Reunited with famous foe Ricky Hatton after nine years, Kostya Tszyu wants to put boxing behind him, but says it’s an impossible task.
Tszyu and Hatton hugged and mugged for the cameras in Sydney on Saturday in their first meeting since the Briton dethroned the Russian-born Australian in an epic light welterweight world title bout in Manchester in 2005.
The mutual respect they showed in their gracious post-fight interviews was evident again.
“He’s a nice guy and gentleman,” Hatton said.
“As tough as that fight was, once you’ve gone through that together, there’s a bond that will never die.”
Tszyu hasn’t fought since that bout and has never officially retired, but on Saturday made it clear he had no plans to return to the ring.
“I have a very good agreement with my mum, who never wants to see me in the ring, that’s why I’m not there,” Tszyu said.
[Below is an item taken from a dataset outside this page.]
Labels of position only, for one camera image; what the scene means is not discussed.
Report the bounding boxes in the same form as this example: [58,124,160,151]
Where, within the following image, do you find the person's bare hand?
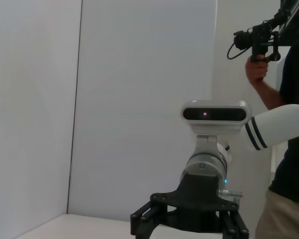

“I enjoy myself. I’ve got other things in my life, I’m very busy.”
Now living in Moscow, Tszyu is a businessman with an interest in the water industry.
He has no major involvement in boxing, though he still retains his gym in Sydney and his son Nikita is a promising amateur fighter.
“I’m trying to start new boxing equipment again, I’ve got a gym, I’ve still got some trainers in Sydney,” Tszyu said.
“I’m trying to walk away from boxing, but I think I’m stuck there forever.
“It’s impossible. I started training at nine. That means 36 years (he has been involved in boxing).
“I know I’m just kidding myself. It’s not going to work, I’m always going to be involved with boxing.”
Tszyu was one of the first fighters from eastern Europe to enjoy success as a professional and isn’t surprised the region is now producing several dominant champions and hard-punching fighters.
“Technique, they learn how to hit properly,” Tszyu said.
Hatton who promotes hard-hitting Belarus light middleweight Sergey Rabchenko, who fights Anthony Mundine in Melbourne on November 12, is another unabashed admirer of the wave of eatsern European boxers.
“I don’t know what they put in the cornfakes or the milk in that part of the world, but they always seem to be naturally very very strong, hard people,” Hatton said.